2(13) Notwithstanding the provisions of this section, funds derived from the sale of the Department of Citrus’ property located in Lakeland, Florida, shall be deposited into the Citrus Advertising Trust Fund. This subsection expires July 1, 2012.
(14) By February 1, 2010, the commission shall submit a report to the President of the Senate and the Speaker of the House of Representatives on the efficacy of using state-owned lands to protect, manage, or restore habitat for native or imperiled species. This subsection expires July 1, 2014.
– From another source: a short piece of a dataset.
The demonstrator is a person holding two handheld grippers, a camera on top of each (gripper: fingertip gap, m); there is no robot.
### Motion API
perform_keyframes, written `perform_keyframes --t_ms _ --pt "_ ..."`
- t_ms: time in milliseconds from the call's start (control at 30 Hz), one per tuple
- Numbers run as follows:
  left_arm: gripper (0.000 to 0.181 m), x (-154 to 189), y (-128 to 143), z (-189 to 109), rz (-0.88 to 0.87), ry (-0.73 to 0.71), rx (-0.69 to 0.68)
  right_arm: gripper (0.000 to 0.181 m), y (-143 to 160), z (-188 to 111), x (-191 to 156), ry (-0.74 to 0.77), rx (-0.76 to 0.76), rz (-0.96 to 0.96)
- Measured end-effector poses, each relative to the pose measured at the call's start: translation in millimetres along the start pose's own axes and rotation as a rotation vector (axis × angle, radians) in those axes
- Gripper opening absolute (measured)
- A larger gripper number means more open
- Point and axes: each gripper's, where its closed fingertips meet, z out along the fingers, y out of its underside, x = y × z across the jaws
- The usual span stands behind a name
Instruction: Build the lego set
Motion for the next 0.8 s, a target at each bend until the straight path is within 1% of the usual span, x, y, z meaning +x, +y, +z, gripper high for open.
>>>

(15) Before a building or parcel of land is offered for lease, sublease, or sale to a local or federal unit of government or a private party, it shall first be offered for lease to state agencies, state universities, and community colleges, with priority consideration given to state universities and community colleges. A state university or community college must submit a plan for review and approval by the Board of Trustees of the Internal Improvement Trust Fund regarding the intended use of the building or parcel of land before approval of a lease.
(16) Notwithstanding subsection (15), the Board of Trustees of the Internal Improvement Trust Fund shall transfer all lease interests in lands on which the G. Pierce Wood Hospital is located to the University of South Florida Polytechnic. Included in this transfer shall be any existing subleases. The University of South Florida Polytechnic shall honor the terms and conditions of all current leases and subleases. Current lessees may elect to terminate their leases. This subsection expires July 1, 2012.
History.s. 2, ch. 80-280; s. 167, ch. 81-259; s. 1, ch. 82-36; s. 3, ch. 83-223; s. 2, ch. 84-94; s. 4, ch. 84-197; s. 1, ch. 89-174; ss. 3, 4, 5, ch. 90-1; s. 5, ch. 91-429; s. 3, ch. 92-109; s. 25, ch. 94-237; s. 3, ch. 97-164; ss. 32, 38, ch. 98-46; ss. 40, 53, ch. 99-228; s. 10, ch. 99-247; s. 24, ch. 2000-152; s. 13, ch. 2000-157; s. 5, ch. 2000-170; s. 2, ch. 2001-275; s. 14, ch. 2003-6; s. 2, ch. 2003-394; s. 1, ch. 2004-35; s. 54, ch. 2004-269; s. 1, ch. 2004-296; s. 39, ch. 2005-71; s. 36, ch. 2006-26; s. 9, ch. 2006-69; s. 7, ch. 2007-6; s. 33, ch. 2007-73; s. 1, ch. 2007-141; s. 46, ch. 2008-4; s. 30, ch. 2008-153; s. 5, ch. 2008-229; s. 7, ch. 2009-20; s. 1, ch. 2009-77; s. 26, ch. 2009-82; s. 1, ch. 2009-196; s. 8, ch. 2010-4; s. 24, ch. 2010-153; ss. 7, 10, ch. 2010-280; SJR 8-A, 2010 Special Session A; s. 27, ch. 2011-47.
1Note.Section 10, ch. 2010-280, provides that “[t]his act shall take effect upon becoming a law.” Passed by the Senate and the House of Representatives over the Governor′s veto November 16, 2010. Senate Joint Resolution 8-A, 2010 Special Session A, provides that C.S. for C.S. for S.B. 1516, which became ch. 2010-280, is effective November 17, 2010.
2Note.Section 27, ch. 2011-47, amended subsection (13) “[i]n order to implement Specific Appropriations 2173 through 2195 of the 2011-2012 General Appropriations Act.”